Eine dauerhafte Fehlentscheidung mag auf jeden Fall sein Umgang mit seinen Mitmenschen gewesen sein. Jesse ist ein junger Mensch, der noch sehr formbar war. Es hätte vermutlich in Walters Hand gelegen, Jesse zu einem echten Ersatzsohn zu machen, der bis zum letzten Atemzug absolut treu und loyal geblieben wäre. Eine stärkere Vertrauensbasis zu Skyler wäre auch denkbar gewesen. Skyler zeigte durchaus kriminelles Potenzial und starke Loyalität, nachdem sie endlich die Wahrheit über Walter erfahren hatte. Walters Alleingänge und Lügen waren insofern ursprünglich durchaus Fehlentscheidungen, auch wenn er diverse Male damit zum Ziel kam.

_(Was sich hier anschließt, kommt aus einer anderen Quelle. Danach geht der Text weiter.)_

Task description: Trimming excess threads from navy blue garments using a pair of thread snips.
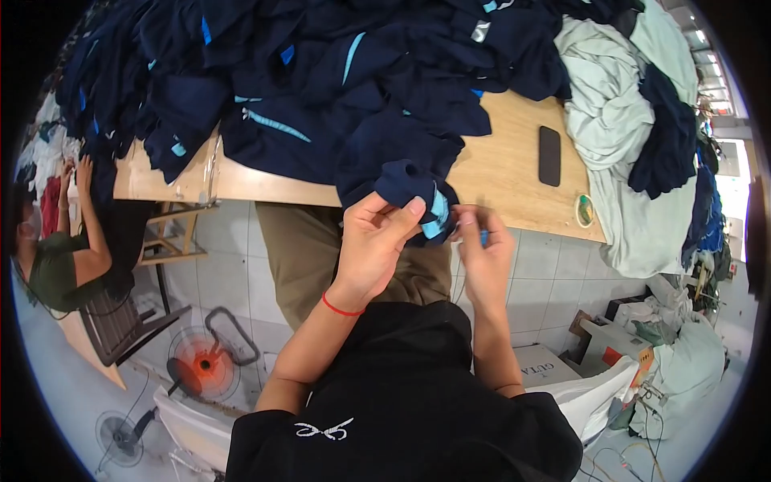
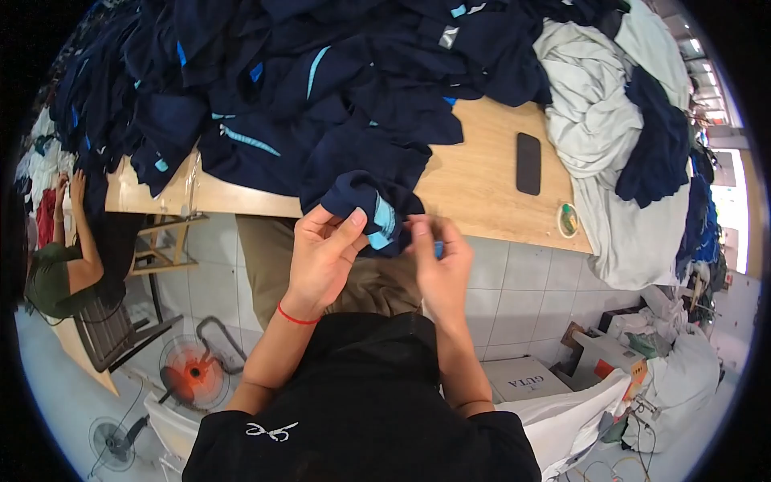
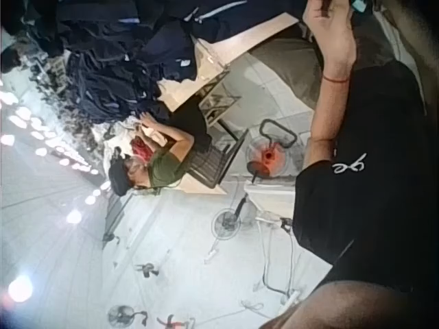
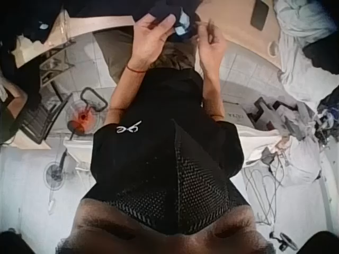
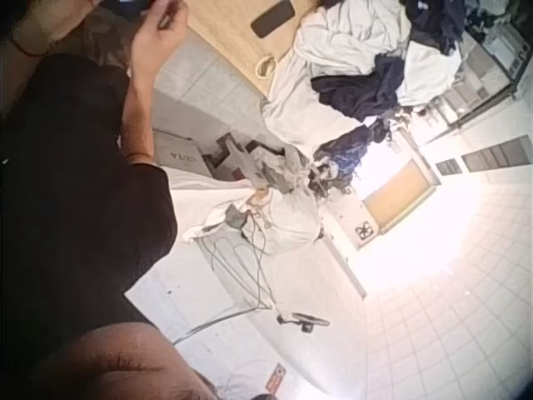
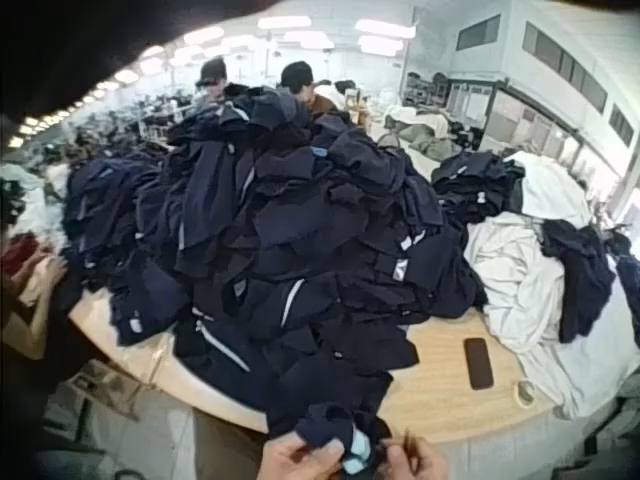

Gus gegen sich aufzubringen, indem er zum Schutze Jesses zwei seiner Leute umbrachte, wäre sicherlich keine gute Entscheidung gewesen, wenn er einfach weiterhin als Angestellter seine Millionen hätte verdienen wollen, da er aber selbst zum Drogenbaron werden wollte, war Gus' Beseitigung unerlässlich. Als er das erreicht hatte, war er eigentlich am Ziel angelangt. Aber hier wurde er leichtsinnig, gab nicht mehr genug Acht und pflegte seine Partnerschaft mit Jesse zu wenig. Und seine größte Fehlentscheidung in diesem Moment traf er mit dem Engagement der Nazi-Truppe rund um Onkel Jack. Diese Jungs hatte er nicht unter Kontrolle, sie waren keine eiskalten Profis wie Mike, der einen Auftrag glatt erledigte und eine Abmachung in Ehren hielt, diese Jungs waren nur auf den eigenen Gewinn aus und übervorteilten ihn bei erster Gelegenheit. So kam es zum Mord an Hank und dem Zusammenbruch des gesamten Kartenhauses.